## REQUIREMENT
Write out each line of the material exactly as given, and drop the images.

## DATASET EXCERPT
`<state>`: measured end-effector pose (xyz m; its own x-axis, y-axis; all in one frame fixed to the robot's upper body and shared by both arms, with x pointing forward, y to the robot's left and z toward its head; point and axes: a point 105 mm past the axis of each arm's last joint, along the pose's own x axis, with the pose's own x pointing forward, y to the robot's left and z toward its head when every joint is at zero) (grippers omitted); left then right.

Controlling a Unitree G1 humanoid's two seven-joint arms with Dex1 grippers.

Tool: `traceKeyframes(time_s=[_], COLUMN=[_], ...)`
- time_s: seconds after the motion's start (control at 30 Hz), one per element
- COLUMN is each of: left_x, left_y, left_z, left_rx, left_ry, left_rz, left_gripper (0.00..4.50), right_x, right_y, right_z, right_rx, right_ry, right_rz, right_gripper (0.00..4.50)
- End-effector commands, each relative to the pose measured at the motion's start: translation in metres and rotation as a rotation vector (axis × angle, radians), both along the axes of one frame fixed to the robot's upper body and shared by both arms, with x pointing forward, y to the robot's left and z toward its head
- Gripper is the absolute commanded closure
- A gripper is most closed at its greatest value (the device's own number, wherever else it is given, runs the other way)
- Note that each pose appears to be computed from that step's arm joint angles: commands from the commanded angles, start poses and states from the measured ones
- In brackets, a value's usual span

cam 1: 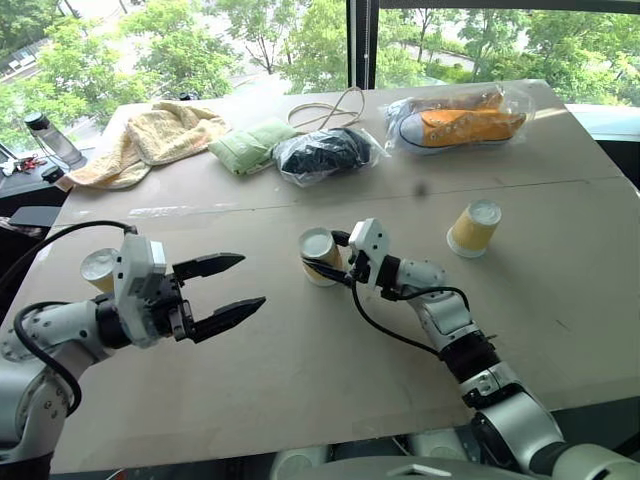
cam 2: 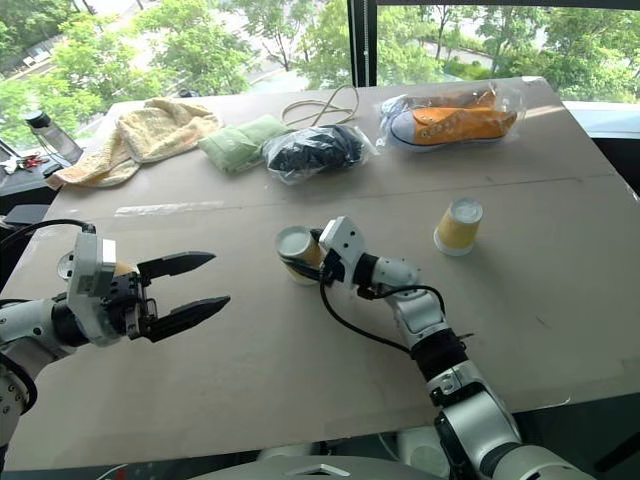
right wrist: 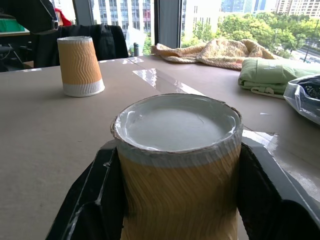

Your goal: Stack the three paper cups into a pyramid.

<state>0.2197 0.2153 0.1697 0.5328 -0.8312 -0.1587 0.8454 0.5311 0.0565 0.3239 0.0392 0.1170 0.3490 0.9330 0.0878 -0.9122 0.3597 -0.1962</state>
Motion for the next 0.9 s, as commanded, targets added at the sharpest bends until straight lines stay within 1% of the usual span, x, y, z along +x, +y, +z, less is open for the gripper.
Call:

## TASK RESULT
`<state>`: measured end-effector pose (xyz m; its own x-axis, y-axis; all in one frame fixed to the robot's upper body and shared by both arms, with x pointing forward, y to the robot's left and z toward its head; point and axes: a point 105 mm past the axis of each arm's last joint, along the pose's own x axis, with the pose's own x pointing forward, y to the robot's left and z toward its head when every joint is at zero) (grippers omitted); left then right.

Controlling a Unitree G1 humanoid's two seven-joint arms with Dex1 grippers.

Tool: `traceKeyframes(time_s=[_], COLUMN=[_], ...)`
- time_s: seconds after the motion's start (control at 30 Hz), one per element
- COLUMN is each of: left_x, left_y, left_z, left_rx, left_ry, left_rz, left_gripper (0.00..4.50), right_x, right_y, right_z, right_rx, right_ry, right_rz, right_gripper (0.00..4.50)
- End-effector commands, each relative to the pose measured at the motion's start: translation in metres and rotation as a rotation vector (axis × angle, radians), both along the axes of one frame fixed to the robot's upper body and shared by both arms, with x pointing forward, y to the robot's left and z toward its head
- Gripper is the absolute commanded closure
- A gripper is most closed at its greatest value (the device's own number, wherever else it is given, runs the other way)
- Note that each pose appears to be computed from that step's arm joint angles: commands from the commanded angles, start poses and states from the measured ones
- In brackets, a value's usual span

cam 1: 
cam 2: 
right wrist: 

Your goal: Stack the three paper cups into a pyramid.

<state>0.2197 0.2153 0.1697 0.5328 -0.8312 -0.1587 0.8454 0.5311 0.0565 0.3239 0.0392 0.1170 0.3490 0.9330 0.0878 -0.9122 0.3597 -0.1962</state>
Motion for the next 0.9 s, as commanded, targets added at the sharpest bends until straight lines stay within 1% of the usual span, x, y, z along +x, +y, +z, less is open for the gripper.
Call:

This output has come to an end.